Records contained in a dataset
________________

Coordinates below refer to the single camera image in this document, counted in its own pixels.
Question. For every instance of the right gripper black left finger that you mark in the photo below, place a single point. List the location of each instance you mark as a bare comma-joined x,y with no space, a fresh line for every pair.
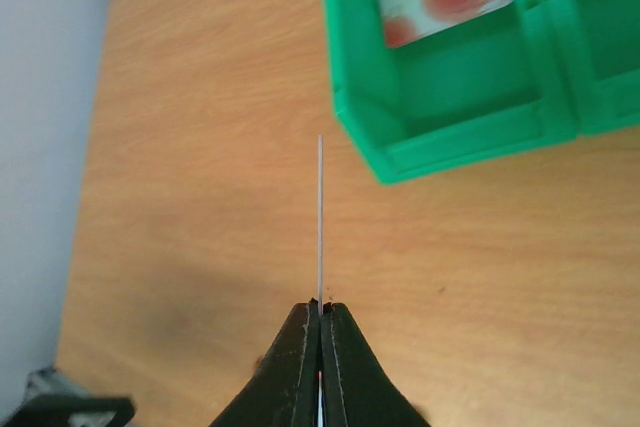
284,388

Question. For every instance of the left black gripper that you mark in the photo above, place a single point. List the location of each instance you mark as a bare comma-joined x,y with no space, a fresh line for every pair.
53,410

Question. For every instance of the green double bin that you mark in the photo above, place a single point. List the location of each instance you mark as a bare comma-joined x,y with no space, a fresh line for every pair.
531,74

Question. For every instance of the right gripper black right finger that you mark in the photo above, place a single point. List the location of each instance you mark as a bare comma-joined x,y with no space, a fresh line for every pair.
356,389

________________

WORK REQUEST ::
Transcribe each entry above exactly, apart from the pictures.

ANSWER BOX ::
Coordinates below refer to the single camera image in this document, counted in its own pixels.
Question. For every instance of the right gripper black left finger that you mark in the photo below, place a single point. List the location of each instance you mark as a bare comma-joined x,y with no space, a fresh line for every pair.
284,388

Question. For every instance of the left black gripper that you mark in the photo above, place a single point. List the location of each instance you mark as a bare comma-joined x,y with no space, a fresh line for every pair.
53,410

Question. For every instance of the green double bin that you mark in the photo above, place a single point. List the location of each instance you mark as a bare comma-joined x,y with no space, a fresh line for every pair.
531,74

Question. For every instance of the right gripper black right finger that you mark in the photo above, place a single point. List the location of each instance you mark as a bare comma-joined x,y with no space, a fresh line for every pair.
356,389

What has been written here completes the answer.